Tapi mulai hari ini, saksikan, aku seorang muslim!” PLAKK!! “ Argghh…” tamparan keras ayahnya mendarat di pipi Karin. Karin mengaduh. Ia tak pernah menyangka ayahnya begitu kasar. “ Buka pakaian sholatmu!” ibunya menarik kasar mukena Karin. Alangkah terkejutnya mereka, ternyata Karin memakai pakaian ala orang-orang muslim itu. Karin memegangi jilbabnya.

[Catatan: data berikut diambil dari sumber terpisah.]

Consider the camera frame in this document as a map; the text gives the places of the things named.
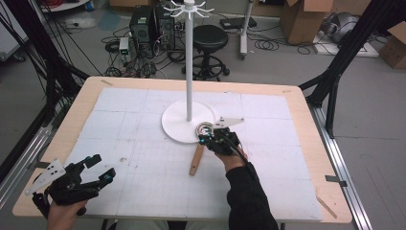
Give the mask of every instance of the table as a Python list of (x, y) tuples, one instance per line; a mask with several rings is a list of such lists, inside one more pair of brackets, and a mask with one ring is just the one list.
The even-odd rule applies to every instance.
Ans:
[[(64, 162), (72, 151), (98, 96), (105, 87), (140, 88), (156, 90), (185, 90), (183, 80), (145, 80), (92, 77), (82, 87), (74, 104), (62, 122), (53, 142), (48, 147), (41, 161), (51, 162), (59, 158)], [(194, 81), (194, 91), (238, 92), (244, 94), (277, 95), (286, 98), (304, 159), (312, 179), (314, 190), (323, 215), (322, 222), (350, 222), (352, 217), (348, 204), (338, 183), (327, 182), (326, 175), (334, 175), (325, 147), (320, 138), (302, 91), (296, 86), (264, 85), (228, 82)], [(35, 170), (28, 182), (42, 170)], [(22, 194), (18, 198), (13, 213), (20, 217), (40, 216), (29, 196)]]

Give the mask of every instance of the white pole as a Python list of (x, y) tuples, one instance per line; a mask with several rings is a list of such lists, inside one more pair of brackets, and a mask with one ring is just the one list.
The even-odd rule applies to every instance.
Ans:
[[(192, 10), (193, 0), (185, 0), (185, 10)], [(193, 81), (193, 19), (194, 13), (186, 14), (185, 22), (185, 40), (186, 40), (186, 107), (187, 121), (192, 120), (192, 81)]]

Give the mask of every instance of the stool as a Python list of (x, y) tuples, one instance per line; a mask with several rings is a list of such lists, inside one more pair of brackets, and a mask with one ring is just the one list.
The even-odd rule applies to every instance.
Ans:
[[(225, 76), (230, 74), (230, 70), (226, 68), (226, 65), (219, 58), (211, 56), (212, 53), (225, 47), (227, 42), (227, 33), (217, 26), (204, 25), (193, 29), (193, 47), (199, 54), (203, 52), (203, 55), (193, 57), (193, 60), (203, 58), (200, 64), (193, 64), (194, 68), (200, 69), (197, 73), (193, 71), (194, 80), (216, 78), (217, 81), (220, 81), (218, 76), (221, 73)], [(216, 60), (216, 64), (210, 64), (210, 59)], [(182, 73), (186, 73), (185, 67), (182, 68)]]

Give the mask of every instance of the gray floor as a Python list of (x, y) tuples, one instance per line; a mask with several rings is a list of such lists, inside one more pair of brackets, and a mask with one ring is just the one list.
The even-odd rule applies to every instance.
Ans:
[[(81, 10), (67, 11), (60, 18)], [(91, 12), (98, 26), (72, 34), (72, 37), (101, 72), (108, 67), (108, 54), (101, 39), (128, 25), (125, 13), (100, 9)], [(204, 23), (218, 25), (220, 16), (214, 15)], [(256, 30), (271, 28), (278, 20), (257, 18)], [(281, 38), (279, 28), (261, 32)], [(77, 67), (91, 75), (99, 75), (73, 42), (65, 40), (71, 58)], [(230, 68), (223, 81), (264, 84), (299, 85), (323, 73), (333, 60), (332, 56), (298, 53), (297, 47), (280, 46), (276, 51), (255, 48), (248, 42), (248, 56), (239, 58), (238, 34), (230, 34), (228, 45), (216, 56)], [(376, 49), (381, 47), (373, 42)], [(168, 79), (180, 80), (181, 65), (171, 64), (162, 71)], [(0, 63), (0, 162), (11, 151), (27, 129), (39, 109), (44, 105), (44, 93), (32, 65), (26, 62)], [(153, 78), (163, 79), (158, 72)], [(406, 72), (394, 70), (380, 57), (357, 57), (345, 72), (338, 92), (334, 133), (349, 168), (356, 190), (360, 195), (373, 229), (406, 229)], [(18, 218), (11, 210), (18, 198), (27, 173), (11, 198), (0, 210), (0, 229), (45, 229), (43, 218)], [(77, 229), (100, 229), (100, 219), (82, 218)], [(287, 229), (356, 229), (349, 224), (290, 223)]]

“ Kau bahkan memakai pakaian orang-orang Arab itu!” ibunya merampas jilbab yang dipakai Karin. Terlepas. Bahkan leher Karin tergores peniti. Sakit, tapi tak seberapa dibanding sakitnya jilbab dirampas. Ia mengedarkan pandangannya. Mengambil kain sarung di atas tempat tidurnya lalu menutup kepalanya dengan kain sarung tersebut. “ Anak keras kepala! Ikut aku!!” ayahnya menarik tangan Karin ke luar kamar. Karin meronta. Sementara tangan yang kanannya memegangi kain sarung yang menutup kepalanya, “ Lepaskan aku!

 Aku sudah besar, sudah bisa menentukan pilihan sendiri. Kalian tak berhak atasku!” “ Diam kamu!” gertak ibunya. Adzan subuh terdengar. Karin ingin sholat. Karin ingin sholat. “ Kita bawa saja dia ke Gereja,” Karin tersentak. Dia menggeleng. Dia bersumpah, dia gak mau ke tempat itu lagi! Ayah-ibu menyeret kasar Karin ke luar rumah. Ayah mengeluarkan mobil dari bagasi, ibu yang memegangi Karin. Tenaga ibu tak sekuat tenaga Karin.

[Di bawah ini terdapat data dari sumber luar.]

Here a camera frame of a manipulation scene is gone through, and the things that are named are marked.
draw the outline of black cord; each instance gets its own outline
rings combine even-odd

“ Maafkan Karin, Bu,” ia mendorong tubuh ibunya. Berlari keluar gerbang. Bersyukur gerbang tidak dikunci. “ Karin! Jangan kabur kamu! Ayah, dia kabur!” “ Karin! Kamu gak akan bisa kabur!!” Karin tak peduli. Ia berlari entah kemana tujuannya. Darah di wajahnya belum berhenti mengucur bercampur dengan air mata sedih, panik, takut, sementara sesekali ia meringis kesakitan akibat luka di leher yang tergores peniti. Tangan kanannya memegangi kain yang menutup kepalanya. Matahari sudah menyembul dari arah timur. Dia tak menyadari telah berlari sangat cepat, mungkin belum pernah ia berlari secepat ini sebelumnya. Entah sudah berapa jauh dia berlari.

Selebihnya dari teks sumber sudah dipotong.